> _Assignment_
If a line in the listing contains "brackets", copy it out whole.

> _Supplied data_

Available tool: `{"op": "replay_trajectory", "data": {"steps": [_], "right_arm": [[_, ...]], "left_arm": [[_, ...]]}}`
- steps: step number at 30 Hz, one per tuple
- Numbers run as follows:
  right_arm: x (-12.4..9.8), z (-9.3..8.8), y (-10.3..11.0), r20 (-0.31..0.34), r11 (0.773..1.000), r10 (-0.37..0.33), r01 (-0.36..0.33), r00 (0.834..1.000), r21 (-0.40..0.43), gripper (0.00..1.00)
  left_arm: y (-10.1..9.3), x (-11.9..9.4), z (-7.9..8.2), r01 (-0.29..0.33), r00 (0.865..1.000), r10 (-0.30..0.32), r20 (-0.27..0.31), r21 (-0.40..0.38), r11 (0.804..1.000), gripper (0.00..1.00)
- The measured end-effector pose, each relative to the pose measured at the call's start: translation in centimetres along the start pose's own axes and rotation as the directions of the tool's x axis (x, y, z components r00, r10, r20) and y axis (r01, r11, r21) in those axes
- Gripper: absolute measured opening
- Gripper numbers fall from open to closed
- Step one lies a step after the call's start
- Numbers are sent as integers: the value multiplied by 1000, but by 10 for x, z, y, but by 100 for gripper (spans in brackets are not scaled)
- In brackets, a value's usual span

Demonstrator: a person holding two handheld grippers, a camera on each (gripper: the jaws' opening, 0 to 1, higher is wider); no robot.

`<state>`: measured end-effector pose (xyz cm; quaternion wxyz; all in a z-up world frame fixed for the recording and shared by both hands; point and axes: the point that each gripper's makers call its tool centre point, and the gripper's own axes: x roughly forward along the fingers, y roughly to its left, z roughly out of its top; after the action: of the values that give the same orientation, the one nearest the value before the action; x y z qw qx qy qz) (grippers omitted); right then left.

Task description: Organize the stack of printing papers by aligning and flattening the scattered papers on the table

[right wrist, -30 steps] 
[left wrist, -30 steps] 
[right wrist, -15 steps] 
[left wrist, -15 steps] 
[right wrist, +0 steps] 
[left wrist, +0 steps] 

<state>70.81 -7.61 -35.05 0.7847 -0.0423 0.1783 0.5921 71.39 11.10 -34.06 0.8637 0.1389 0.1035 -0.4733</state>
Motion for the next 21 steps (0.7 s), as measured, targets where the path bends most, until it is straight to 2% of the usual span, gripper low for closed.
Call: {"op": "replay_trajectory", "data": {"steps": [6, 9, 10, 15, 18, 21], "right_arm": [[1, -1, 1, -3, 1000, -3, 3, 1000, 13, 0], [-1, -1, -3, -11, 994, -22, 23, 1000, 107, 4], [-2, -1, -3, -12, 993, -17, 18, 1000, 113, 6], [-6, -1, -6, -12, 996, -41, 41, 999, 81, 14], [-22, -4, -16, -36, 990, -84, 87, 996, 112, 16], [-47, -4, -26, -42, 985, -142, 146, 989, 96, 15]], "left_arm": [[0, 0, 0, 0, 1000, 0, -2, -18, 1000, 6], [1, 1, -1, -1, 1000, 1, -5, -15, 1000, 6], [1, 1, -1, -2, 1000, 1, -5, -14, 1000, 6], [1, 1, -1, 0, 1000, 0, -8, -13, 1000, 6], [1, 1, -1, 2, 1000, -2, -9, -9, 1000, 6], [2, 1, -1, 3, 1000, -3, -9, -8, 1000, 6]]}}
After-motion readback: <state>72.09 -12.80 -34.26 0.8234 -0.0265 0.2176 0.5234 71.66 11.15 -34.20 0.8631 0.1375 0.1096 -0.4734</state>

> _Solution for this problem_
- Numbers are sent as integers: the value multiplied by 1000, but by 10 for x, z, y, but by 100 for gripper (spans in brackets are not scaled)
- In brackets, a value's usual span

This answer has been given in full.